*WHAT YOU ARE ASKED TO DO*.
Transcribe the listing below in its entirety, exactly.

==== COLLECTED MATERIAL

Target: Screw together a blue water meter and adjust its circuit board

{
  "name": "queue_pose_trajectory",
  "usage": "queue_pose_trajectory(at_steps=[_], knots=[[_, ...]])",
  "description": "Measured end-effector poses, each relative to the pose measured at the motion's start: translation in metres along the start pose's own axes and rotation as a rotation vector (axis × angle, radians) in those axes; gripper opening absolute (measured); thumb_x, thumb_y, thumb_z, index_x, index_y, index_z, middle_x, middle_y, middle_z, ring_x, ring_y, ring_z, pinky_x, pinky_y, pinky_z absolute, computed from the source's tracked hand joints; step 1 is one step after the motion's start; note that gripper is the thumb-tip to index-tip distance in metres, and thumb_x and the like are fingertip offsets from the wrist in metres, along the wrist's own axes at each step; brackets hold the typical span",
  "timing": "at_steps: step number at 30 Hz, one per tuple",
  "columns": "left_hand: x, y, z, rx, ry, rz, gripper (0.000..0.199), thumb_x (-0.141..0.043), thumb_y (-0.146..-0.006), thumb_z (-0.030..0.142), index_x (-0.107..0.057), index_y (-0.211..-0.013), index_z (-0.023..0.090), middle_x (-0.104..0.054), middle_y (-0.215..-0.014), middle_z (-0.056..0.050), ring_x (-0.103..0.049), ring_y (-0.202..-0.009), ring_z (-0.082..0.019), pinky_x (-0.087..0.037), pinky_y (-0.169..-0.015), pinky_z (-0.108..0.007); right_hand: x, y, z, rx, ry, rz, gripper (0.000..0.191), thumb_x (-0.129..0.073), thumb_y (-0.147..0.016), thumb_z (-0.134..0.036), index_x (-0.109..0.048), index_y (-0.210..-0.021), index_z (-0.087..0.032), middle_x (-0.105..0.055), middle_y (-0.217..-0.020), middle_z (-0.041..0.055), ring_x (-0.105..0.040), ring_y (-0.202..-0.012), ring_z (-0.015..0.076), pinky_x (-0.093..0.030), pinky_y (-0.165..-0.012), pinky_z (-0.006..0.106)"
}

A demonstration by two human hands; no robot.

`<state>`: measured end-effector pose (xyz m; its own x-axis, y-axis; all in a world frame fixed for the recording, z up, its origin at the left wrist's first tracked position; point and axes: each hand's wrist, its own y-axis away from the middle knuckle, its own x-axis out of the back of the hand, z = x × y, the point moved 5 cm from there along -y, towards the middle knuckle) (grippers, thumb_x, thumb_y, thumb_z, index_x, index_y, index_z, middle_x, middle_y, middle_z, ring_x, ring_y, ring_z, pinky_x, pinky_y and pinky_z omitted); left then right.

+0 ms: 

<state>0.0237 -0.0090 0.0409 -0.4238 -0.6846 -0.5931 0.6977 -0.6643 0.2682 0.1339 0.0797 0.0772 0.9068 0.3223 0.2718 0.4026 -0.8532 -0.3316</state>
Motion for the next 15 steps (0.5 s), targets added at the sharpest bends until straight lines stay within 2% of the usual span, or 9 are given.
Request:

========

*COMPLETED TASK*.
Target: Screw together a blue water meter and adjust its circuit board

{
  "name": "queue_pose_trajectory",
  "usage": "queue_pose_trajectory(at_steps=[_], knots=[[_, ...]])",
  "description": "Measured end-effector poses, each relative to the pose measured at the motion's start: translation in metres along the start pose's own axes and rotation as a rotation vector (axis × angle, radians) in those axes; gripper opening absolute (measured); thumb_x, thumb_y, thumb_z, index_x, index_y, index_z, middle_x, middle_y, middle_z, ring_x, ring_y, ring_z, pinky_x, pinky_y, pinky_z absolute, computed from the source's tracked hand joints; step 1 is one step after the motion's start; note that gripper is the thumb-tip to index-tip distance in metres, and thumb_x and the like are fingertip offsets from the wrist in metres, along the wrist's own axes at each step; brackets hold the typical span",
  "timing": "at_steps: step number at 30 Hz, one per tuple",
  "columns": "left_hand: x, y, z, rx, ry, rz, gripper (0.000..0.199), thumb_x (-0.141..0.043), thumb_y (-0.146..-0.006), thumb_z (-0.030..0.142), index_x (-0.107..0.057), index_y (-0.211..-0.013), index_z (-0.023..0.090), middle_x (-0.104..0.054), middle_y (-0.215..-0.014), middle_z (-0.056..0.050), ring_x (-0.103..0.049), ring_y (-0.202..-0.009), ring_z (-0.082..0.019), pinky_x (-0.087..0.037), pinky_y (-0.169..-0.015), pinky_z (-0.108..0.007); right_hand: x, y, z, rx, ry, rz, gripper (0.000..0.191), thumb_x (-0.129..0.073), thumb_y (-0.147..0.016), thumb_z (-0.134..0.036), index_x (-0.109..0.048), index_y (-0.210..-0.021), index_z (-0.087..0.032), middle_x (-0.105..0.055), middle_y (-0.217..-0.020), middle_z (-0.041..0.055), ring_x (-0.105..0.040), ring_y (-0.202..-0.012), ring_z (-0.015..0.076), pinky_x (-0.093..0.030), pinky_y (-0.165..-0.012), pinky_z (-0.006..0.106)"
}

A demonstration by two human hands; no robot.

`<state>`: measured end-effector pose (xyz m; its own x-axis, y-axis; all in a world frame fixed for the recording, z up, its origin at the left wrist's first tracked position; point and axes: each hand's wrist, its own y-axis away from the middle knuckle, its own x-axis out of the back of the hand, z = x × y, the point moved 5 cm from there along -y, towards the middle knuckle) (grippers, thumb_x, thumb_y, thumb_z, index_x, index_y, index_z, middle_x, middle_y, middle_z, ring_x, ring_y, ring_z, pinky_x, pinky_y and pinky_z omitted); left then right.

+0 ms: 

<state>0.0237 -0.0090 0.0409 -0.4238 -0.6846 -0.5931 0.6977 -0.6643 0.2682 0.1339 0.0797 0.0772 0.9068 0.3223 0.2718 0.4026 -0.8532 -0.3316</state>
Motion for the next 15 steps (0.5 s), targets added at the sharpest bends until straight lines stay within 2% of the usual span, or 9 are given.
Request:

The exercise is done now.